-- Opening Marker --

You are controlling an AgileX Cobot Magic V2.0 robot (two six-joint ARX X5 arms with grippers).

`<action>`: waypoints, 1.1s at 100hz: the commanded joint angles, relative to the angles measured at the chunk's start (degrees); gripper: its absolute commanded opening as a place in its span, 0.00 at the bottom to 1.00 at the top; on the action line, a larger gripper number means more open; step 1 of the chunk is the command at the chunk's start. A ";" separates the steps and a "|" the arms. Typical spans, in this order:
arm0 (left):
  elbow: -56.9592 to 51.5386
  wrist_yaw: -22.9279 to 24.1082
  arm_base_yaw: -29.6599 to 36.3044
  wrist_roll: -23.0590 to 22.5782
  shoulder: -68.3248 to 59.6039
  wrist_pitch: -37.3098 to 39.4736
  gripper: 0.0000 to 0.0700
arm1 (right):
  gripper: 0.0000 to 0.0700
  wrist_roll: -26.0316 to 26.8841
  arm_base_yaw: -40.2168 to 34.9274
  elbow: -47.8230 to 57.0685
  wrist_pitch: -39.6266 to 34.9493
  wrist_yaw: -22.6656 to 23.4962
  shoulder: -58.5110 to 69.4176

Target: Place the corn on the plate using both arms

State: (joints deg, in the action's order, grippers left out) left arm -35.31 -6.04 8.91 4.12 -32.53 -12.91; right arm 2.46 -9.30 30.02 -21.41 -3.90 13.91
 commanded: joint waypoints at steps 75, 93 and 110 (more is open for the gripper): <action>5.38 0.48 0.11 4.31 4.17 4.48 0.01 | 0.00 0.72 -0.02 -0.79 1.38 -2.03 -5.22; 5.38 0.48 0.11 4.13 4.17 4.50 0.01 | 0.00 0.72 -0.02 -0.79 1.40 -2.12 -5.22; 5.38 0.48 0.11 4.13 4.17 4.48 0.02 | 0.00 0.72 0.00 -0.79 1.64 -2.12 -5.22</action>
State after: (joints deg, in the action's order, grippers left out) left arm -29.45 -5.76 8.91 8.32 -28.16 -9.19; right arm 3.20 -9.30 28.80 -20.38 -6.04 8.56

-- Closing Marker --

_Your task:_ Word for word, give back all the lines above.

_Result below:_
You are controlling an AgileX Cobot Magic V2.0 robot (two six-joint ARX X5 arms with grippers).

`<action>`: waypoints, 1.1s at 100hz: the commanded joint angles, relative to the angles measured at the chunk's start (degrees); gripper: its absolute commanded opening as a place in its span, 0.00 at the bottom to 1.00 at the top; on the action line, a larger gripper number means more open; step 1 of the chunk is the command at the chunk's start. A ";" separates the steps and a "|" the arms. Typical spans, in this order:
arm0 (left):
  elbow: -56.9592 to 51.5386
  wrist_yaw: -22.9279 to 24.1082
  arm_base_yaw: -29.6599 to 36.3044
  wrist_roll: -23.0590 to 22.5782
  shoulder: -68.3248 to 59.6039
  wrist_pitch: -37.3098 to 39.4736
  gripper: 0.0000 to 0.0700
arm1 (right):
  gripper: 0.0000 to 0.0700
  wrist_roll: -26.0316 to 26.8841
  arm_base_yaw: -40.2168 to 34.9274
  elbow: -47.8230 to 57.0685
  wrist_pitch: -39.6266 to 34.9493
  wrist_yaw: -22.6656 to 23.4962
  shoulder: -58.5110 to 69.4176

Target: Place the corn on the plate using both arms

State: (joints deg, in the action's order, grippers left out) left arm -35.31 -6.04 8.91 4.12 -32.53 -12.91; right arm 2.46 -9.30 30.02 -21.41 -3.90 13.91
 commanded: joint waypoints at steps 75, 93 and 110 (more is open for the gripper): <action>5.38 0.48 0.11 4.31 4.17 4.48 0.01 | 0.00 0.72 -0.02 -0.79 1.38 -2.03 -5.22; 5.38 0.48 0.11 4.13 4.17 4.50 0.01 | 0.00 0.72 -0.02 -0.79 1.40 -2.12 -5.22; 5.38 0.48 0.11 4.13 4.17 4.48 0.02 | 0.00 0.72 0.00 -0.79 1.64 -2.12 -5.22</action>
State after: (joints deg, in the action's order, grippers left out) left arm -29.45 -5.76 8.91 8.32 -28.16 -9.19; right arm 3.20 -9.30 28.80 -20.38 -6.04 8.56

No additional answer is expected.